*INFORMATION PROVIDED:*
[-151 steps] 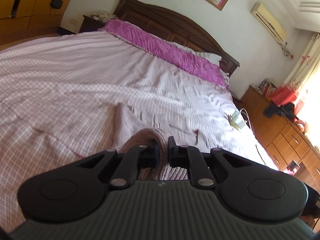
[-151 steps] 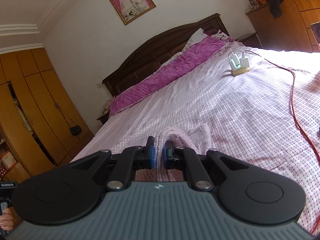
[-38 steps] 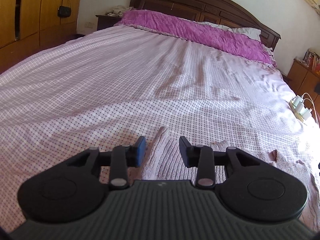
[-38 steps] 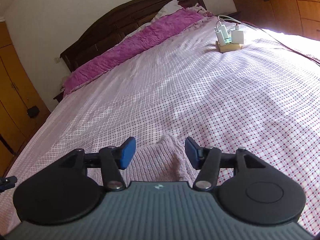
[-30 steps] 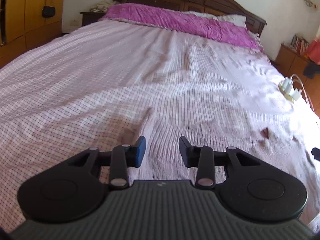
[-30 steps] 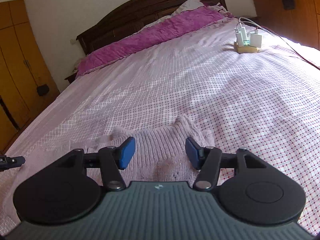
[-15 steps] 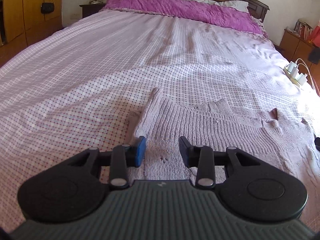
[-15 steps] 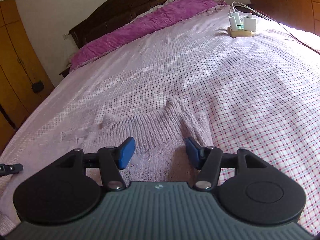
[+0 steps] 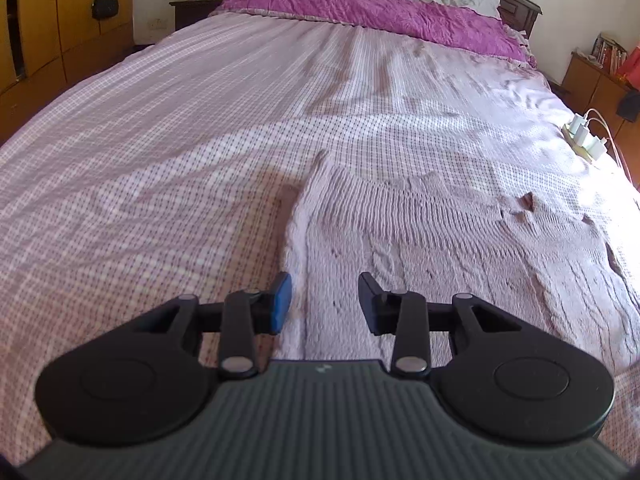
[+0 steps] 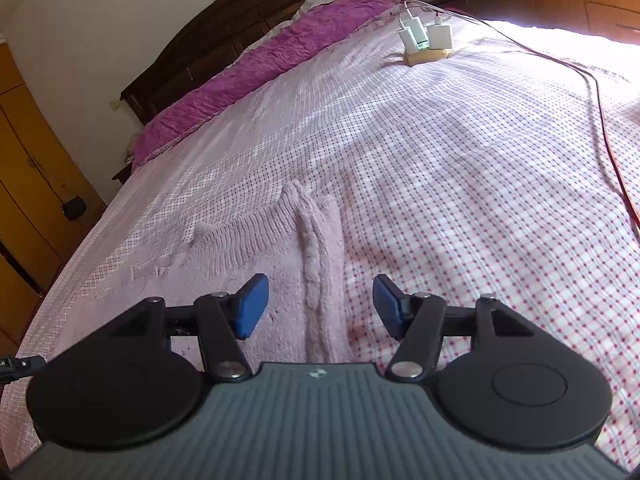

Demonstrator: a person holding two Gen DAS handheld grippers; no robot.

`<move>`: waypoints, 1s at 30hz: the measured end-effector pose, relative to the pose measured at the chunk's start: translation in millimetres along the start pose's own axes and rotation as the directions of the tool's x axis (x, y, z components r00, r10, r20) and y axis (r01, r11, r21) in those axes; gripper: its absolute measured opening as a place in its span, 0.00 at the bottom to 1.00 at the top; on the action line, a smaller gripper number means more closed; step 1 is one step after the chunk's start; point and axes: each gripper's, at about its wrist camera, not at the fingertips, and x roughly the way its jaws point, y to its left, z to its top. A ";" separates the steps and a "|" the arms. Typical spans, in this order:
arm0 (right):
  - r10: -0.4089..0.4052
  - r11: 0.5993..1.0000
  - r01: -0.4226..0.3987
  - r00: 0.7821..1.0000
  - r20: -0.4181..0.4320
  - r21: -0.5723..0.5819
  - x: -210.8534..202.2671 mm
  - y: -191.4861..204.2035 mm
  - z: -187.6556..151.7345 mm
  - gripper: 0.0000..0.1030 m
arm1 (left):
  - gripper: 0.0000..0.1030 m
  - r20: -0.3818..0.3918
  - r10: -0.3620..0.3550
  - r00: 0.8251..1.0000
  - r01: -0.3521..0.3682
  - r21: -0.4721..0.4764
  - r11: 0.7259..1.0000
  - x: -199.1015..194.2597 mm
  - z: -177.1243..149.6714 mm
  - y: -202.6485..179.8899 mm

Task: Fold small clothes

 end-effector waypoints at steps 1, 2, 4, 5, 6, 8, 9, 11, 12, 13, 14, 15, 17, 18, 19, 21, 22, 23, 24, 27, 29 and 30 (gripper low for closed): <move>-0.001 1.000 0.002 1.000 -0.002 0.014 -2.4 -4.3 -2.9 0.64 | 0.37 -0.003 -0.001 1.000 0.001 0.000 1.000 -1.3 -2.3 0.5; -0.002 1.000 0.002 1.000 -0.007 0.026 -4.0 -8.3 -5.1 0.64 | 0.37 -0.008 -0.002 1.000 0.002 -0.001 1.000 -2.2 -4.3 1.4; 0.001 0.999 0.000 1.000 -0.015 0.052 -5.2 -15.2 -9.5 0.64 | 0.37 -0.017 0.000 1.000 0.000 -0.007 1.000 -3.8 -8.5 3.6; 0.006 0.998 -0.005 1.000 -0.018 0.061 -5.3 -17.6 -10.8 0.64 | 0.37 -0.021 0.004 1.000 -0.004 -0.009 1.000 -4.2 -10.3 4.8; 0.014 0.998 -0.012 1.000 -0.022 0.069 -4.9 -19.8 -12.7 0.64 | 0.38 -0.025 0.008 1.000 -0.009 -0.012 1.000 -4.6 -12.2 6.0; 0.022 0.997 -0.020 0.999 -0.026 0.073 -3.9 -21.7 -15.4 0.64 | 0.38 -0.037 0.012 0.999 -0.013 -0.019 1.000 -4.2 -15.1 8.6; 0.025 0.997 -0.023 0.999 -0.030 0.073 -2.9 -21.8 -16.2 0.64 | 0.38 -0.045 0.013 0.999 -0.014 -0.023 1.000 -3.7 -16.4 10.0; 0.045 0.996 -0.042 0.998 -0.043 0.075 0.6 -21.0 -18.0 0.65 | 0.37 -0.055 0.012 0.998 -0.014 -0.030 0.999 -2.9 -18.8 12.4; 0.056 0.996 -0.052 0.997 -0.049 0.078 2.1 -20.9 -18.6 0.65 | 0.37 -0.057 0.013 0.998 -0.015 -0.031 0.999 -2.7 -20.0 13.2; 0.070 0.994 -0.066 0.996 -0.057 0.082 4.7 -19.4 -19.4 0.65 | 0.37 -0.059 0.014 0.998 -0.016 -0.032 0.999 -2.5 -21.0 13.8; 0.080 0.994 -0.074 0.995 -0.063 0.083 6.2 -18.8 -20.2 0.65 | 0.37 -0.060 0.014 0.998 -0.016 -0.034 0.999 -2.3 -21.8 14.3; 0.090 0.993 -0.084 0.994 -0.069 0.083 7.9 -17.9 -20.8 0.65 | 0.37 -0.062 0.013 0.998 -0.015 -0.036 0.999 -2.0 -22.5 14.7; 0.116 0.990 -0.109 0.990 -0.082 0.087 13.4 -13.6 -21.8 0.65 | 0.37 -0.064 0.013 0.998 -0.016 -0.039 0.999 -1.7 -23.3 14.9; 0.128 0.989 -0.120 0.988 -0.088 0.087 15.7 -12.3 -22.5 0.65 | 0.37 -0.064 0.015 0.998 -0.017 -0.038 0.999 -1.6 -23.6 14.7; 0.138 0.988 -0.130 0.986 -0.092 0.087 18.7 -10.5 -23.3 0.65 | 0.37 -0.065 0.016 0.998 -0.019 -0.038 0.999 -1.6 -23.9 14.5; 0.159 0.984 -0.150 0.983 -0.095 0.093 26.9 -4.7 -24.3 0.65 | 0.37 -0.064 0.017 0.998 -0.019 -0.036 0.999 -1.5 -24.0 13.8; 0.169 0.982 -0.159 0.981 -0.095 0.101 30.5 -2.7 -24.6 0.65 | 0.37 -0.065 0.018 0.998 -0.020 -0.036 0.999 -1.1 -23.8 13.6; 0.173 0.981 -0.163 0.981 -0.092 0.109 33.3 -1.4 -25.0 0.65 | 0.37 -0.065 0.018 0.998 -0.020 -0.036 0.999 -0.9 -23.8 13.4; 0.179 0.979 -0.169 0.980 -0.088 0.116 35.2 -0.6 -25.3 0.65 | 0.37 -0.066 0.017 0.998 -0.020 -0.036 0.999 -0.7 -23.6 12.9; 0.202 0.969 -0.189 0.977 -0.066 0.160 40.9 0.1 -24.3 0.65 | 0.37 -0.068 0.017 0.998 -0.020 -0.034 0.999 0.2 -22.8 13.3; 0.213 0.962 -0.201 0.976 -0.050 0.187 41.6 -3.3 -25.2 0.63 | 0.37 -0.071 0.017 0.997 -0.020 -0.034 0.999 0.3 -22.2 13.5; 0.218 0.959 -0.206 0.975 -0.043 0.196 42.2 -3.8 -25.7 0.63 | 0.38 -0.070 0.018 0.997 -0.020 -0.034 0.999 0.0 -21.9 13.7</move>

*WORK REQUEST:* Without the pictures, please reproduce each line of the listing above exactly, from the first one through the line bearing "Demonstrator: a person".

*RESULT FOR THIS EXERCISE:*
[-151 steps] 
[-151 steps] 
[-38 steps] 
[-38 steps] 
[-30 steps] 
[-30 steps] 
[-15 steps] 
[-15 steps] 
[+0 steps] 
[+0 steps] 

Demonstrator: a person holding two Gen DAS handheld grippers; no robot.

This concludes the response.